EXERCISE GOAL: From the entries below, return exactly the lines beginning at the one that contains "Segment the red white" and ending at the one that contains "Segment the wall", both of them included, and only those lines.

--- RECORDS Enclosed Below ---

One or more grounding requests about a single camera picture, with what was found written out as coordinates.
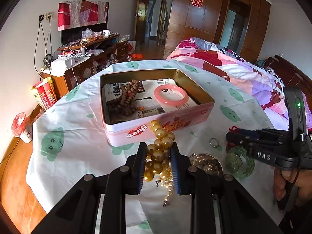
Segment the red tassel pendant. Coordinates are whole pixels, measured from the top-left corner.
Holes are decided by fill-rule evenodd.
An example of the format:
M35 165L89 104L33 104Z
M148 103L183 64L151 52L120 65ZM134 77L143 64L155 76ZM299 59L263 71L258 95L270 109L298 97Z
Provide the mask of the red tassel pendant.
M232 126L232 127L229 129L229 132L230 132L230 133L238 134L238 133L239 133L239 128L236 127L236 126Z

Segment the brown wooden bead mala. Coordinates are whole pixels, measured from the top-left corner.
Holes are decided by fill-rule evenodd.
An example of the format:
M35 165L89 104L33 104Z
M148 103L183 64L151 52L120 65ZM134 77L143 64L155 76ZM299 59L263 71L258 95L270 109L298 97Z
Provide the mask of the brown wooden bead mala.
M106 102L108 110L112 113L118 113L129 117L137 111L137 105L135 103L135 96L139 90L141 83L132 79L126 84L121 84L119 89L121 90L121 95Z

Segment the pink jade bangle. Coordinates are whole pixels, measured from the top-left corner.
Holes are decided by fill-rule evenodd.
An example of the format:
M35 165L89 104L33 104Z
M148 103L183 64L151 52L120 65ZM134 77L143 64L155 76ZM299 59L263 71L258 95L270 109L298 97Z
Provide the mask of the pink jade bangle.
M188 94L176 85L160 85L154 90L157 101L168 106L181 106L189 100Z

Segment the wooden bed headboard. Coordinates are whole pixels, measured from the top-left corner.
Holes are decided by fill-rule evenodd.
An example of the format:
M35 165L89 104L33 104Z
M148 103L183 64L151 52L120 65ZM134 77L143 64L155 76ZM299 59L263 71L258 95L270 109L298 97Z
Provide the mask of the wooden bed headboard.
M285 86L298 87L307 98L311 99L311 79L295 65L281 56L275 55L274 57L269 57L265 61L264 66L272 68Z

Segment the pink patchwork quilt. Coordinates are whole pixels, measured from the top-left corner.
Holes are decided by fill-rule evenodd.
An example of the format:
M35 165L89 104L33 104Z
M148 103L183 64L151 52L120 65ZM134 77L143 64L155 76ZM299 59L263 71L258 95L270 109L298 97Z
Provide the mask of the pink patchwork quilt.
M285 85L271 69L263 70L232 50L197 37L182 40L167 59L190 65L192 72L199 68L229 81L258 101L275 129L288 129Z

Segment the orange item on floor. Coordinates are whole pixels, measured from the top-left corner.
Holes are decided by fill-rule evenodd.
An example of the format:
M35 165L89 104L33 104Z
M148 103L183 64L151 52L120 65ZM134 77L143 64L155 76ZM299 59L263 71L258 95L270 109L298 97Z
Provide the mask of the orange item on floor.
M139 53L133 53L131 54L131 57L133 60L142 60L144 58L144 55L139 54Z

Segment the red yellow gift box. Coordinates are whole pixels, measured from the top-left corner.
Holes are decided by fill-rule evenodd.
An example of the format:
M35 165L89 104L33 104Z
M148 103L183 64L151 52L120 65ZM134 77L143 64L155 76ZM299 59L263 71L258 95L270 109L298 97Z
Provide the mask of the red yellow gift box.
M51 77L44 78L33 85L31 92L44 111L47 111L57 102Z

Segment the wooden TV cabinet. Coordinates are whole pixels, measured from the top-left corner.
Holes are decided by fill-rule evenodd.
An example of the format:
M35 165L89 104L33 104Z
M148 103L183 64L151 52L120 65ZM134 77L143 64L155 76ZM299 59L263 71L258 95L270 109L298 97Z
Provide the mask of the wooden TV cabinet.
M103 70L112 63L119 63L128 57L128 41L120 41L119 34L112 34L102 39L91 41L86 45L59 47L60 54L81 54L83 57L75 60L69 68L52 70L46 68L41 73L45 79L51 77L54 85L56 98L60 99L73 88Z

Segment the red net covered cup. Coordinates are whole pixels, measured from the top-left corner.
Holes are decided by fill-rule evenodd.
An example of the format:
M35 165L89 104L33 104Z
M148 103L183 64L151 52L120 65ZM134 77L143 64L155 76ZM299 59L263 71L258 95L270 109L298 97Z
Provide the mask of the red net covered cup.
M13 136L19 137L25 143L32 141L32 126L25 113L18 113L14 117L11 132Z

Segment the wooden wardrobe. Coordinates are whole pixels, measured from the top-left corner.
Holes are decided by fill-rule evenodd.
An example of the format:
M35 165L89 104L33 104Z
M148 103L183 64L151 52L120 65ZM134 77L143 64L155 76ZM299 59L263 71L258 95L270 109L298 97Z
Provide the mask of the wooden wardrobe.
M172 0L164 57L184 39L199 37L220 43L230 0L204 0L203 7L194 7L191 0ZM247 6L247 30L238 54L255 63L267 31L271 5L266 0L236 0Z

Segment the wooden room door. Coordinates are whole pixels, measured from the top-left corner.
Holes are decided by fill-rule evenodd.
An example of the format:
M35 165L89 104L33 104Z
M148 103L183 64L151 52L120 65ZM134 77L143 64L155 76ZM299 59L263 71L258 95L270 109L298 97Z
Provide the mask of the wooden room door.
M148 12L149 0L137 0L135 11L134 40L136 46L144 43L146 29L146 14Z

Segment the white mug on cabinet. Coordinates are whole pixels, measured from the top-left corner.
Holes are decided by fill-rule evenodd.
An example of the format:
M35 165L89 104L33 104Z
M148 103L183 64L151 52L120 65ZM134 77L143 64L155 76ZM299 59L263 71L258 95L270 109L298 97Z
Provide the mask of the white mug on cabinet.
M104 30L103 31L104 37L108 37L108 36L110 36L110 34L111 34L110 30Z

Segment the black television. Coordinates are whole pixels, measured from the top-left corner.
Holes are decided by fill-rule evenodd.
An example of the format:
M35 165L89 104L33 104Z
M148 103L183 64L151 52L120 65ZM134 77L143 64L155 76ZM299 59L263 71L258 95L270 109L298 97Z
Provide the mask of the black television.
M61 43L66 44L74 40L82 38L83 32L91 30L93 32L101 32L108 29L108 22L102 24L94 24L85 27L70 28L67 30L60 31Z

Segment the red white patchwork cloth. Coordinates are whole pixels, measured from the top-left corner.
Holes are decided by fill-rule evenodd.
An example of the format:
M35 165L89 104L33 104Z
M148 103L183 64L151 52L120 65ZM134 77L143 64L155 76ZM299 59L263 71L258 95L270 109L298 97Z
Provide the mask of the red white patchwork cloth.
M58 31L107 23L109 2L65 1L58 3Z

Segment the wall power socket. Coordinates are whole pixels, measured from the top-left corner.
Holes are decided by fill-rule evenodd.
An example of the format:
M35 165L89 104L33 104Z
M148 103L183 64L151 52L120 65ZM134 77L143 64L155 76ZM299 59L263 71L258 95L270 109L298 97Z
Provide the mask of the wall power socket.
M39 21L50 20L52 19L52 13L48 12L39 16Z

--- End of Enclosed RECORDS ---
--- RECORDS Enclosed Below ---

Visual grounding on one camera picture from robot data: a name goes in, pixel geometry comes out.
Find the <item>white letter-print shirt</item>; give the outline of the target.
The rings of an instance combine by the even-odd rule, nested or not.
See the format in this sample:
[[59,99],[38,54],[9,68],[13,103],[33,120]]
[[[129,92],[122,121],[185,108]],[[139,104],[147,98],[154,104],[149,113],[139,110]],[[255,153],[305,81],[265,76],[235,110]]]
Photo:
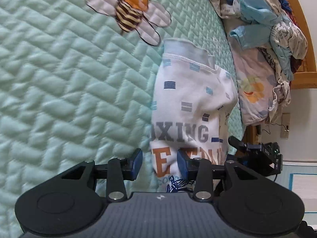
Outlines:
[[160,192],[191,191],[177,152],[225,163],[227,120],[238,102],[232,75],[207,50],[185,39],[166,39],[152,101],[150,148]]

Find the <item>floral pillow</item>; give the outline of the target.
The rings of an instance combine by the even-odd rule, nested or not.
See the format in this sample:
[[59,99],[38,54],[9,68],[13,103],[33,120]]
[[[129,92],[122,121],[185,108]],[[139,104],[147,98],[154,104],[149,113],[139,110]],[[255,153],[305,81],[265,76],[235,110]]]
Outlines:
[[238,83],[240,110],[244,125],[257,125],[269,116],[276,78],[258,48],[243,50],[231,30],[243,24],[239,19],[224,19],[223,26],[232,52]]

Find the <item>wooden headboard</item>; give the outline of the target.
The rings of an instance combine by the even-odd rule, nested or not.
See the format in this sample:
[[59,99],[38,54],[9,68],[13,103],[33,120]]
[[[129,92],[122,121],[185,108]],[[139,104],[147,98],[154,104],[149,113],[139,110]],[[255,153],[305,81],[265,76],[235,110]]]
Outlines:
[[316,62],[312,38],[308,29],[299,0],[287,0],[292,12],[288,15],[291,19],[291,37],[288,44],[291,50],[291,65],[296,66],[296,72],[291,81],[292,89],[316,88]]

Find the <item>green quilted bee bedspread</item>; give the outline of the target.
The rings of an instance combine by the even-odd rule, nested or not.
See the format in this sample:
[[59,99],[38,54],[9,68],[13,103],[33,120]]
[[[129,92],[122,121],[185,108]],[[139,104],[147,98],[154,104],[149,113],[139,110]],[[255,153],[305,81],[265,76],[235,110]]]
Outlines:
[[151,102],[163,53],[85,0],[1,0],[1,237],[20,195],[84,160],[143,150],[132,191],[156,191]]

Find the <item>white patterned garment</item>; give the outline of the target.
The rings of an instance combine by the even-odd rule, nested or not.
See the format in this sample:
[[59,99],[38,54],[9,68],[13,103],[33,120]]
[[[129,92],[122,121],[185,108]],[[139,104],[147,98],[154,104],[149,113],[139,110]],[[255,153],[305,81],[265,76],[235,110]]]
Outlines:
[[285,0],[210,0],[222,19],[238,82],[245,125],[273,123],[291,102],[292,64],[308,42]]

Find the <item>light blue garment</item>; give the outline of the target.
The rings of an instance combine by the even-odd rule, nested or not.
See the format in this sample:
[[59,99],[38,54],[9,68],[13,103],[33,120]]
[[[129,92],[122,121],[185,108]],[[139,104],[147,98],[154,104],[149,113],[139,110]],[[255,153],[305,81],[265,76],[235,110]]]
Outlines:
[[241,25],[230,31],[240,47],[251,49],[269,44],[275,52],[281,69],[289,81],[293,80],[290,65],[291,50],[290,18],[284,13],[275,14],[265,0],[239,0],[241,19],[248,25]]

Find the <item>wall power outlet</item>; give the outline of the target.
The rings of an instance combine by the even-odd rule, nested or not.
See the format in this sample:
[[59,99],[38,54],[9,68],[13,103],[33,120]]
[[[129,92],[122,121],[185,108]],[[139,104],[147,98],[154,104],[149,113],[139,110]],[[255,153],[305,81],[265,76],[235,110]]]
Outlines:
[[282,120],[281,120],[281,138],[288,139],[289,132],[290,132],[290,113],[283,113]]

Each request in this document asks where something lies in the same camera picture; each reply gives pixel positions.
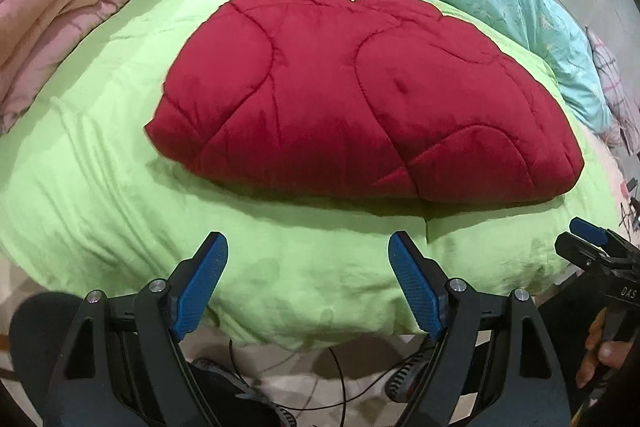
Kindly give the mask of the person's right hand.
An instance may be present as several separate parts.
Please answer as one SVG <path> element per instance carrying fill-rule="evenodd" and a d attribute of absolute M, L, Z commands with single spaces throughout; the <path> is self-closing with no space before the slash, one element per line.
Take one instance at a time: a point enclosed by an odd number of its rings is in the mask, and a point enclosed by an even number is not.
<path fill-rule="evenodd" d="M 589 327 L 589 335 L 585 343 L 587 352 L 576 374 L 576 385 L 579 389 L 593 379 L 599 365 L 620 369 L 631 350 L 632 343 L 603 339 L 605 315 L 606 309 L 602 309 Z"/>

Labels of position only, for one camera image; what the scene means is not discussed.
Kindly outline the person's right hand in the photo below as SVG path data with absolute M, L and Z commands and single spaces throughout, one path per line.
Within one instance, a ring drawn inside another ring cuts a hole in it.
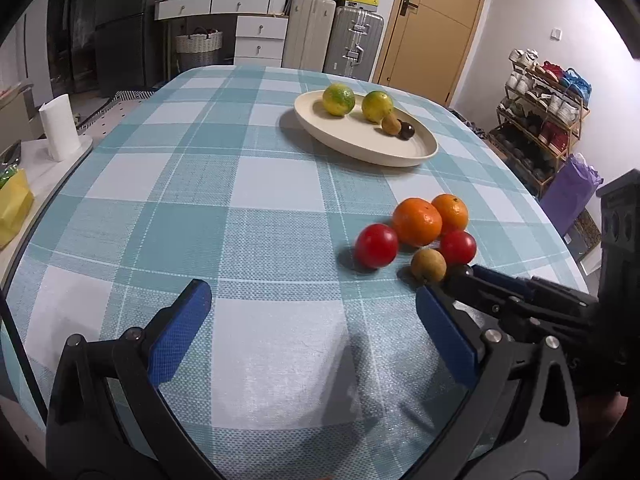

--- End of Enclosed RECORDS ---

TASK SOLUTION:
Segment the red white patchwork cloth. Coordinates are whole pixels, measured from the top-left corner.
Holes are decided by fill-rule evenodd.
An example of the format:
M35 165L89 104L33 104Z
M148 103L183 64L151 52L120 65ZM134 77L143 64L155 76ZM299 59L263 71L258 95L270 109L298 97Z
Provide the mask of the red white patchwork cloth.
M58 31L107 23L109 2L65 1L58 3Z

Segment the wall power socket. Coordinates are whole pixels, measured from the top-left corner.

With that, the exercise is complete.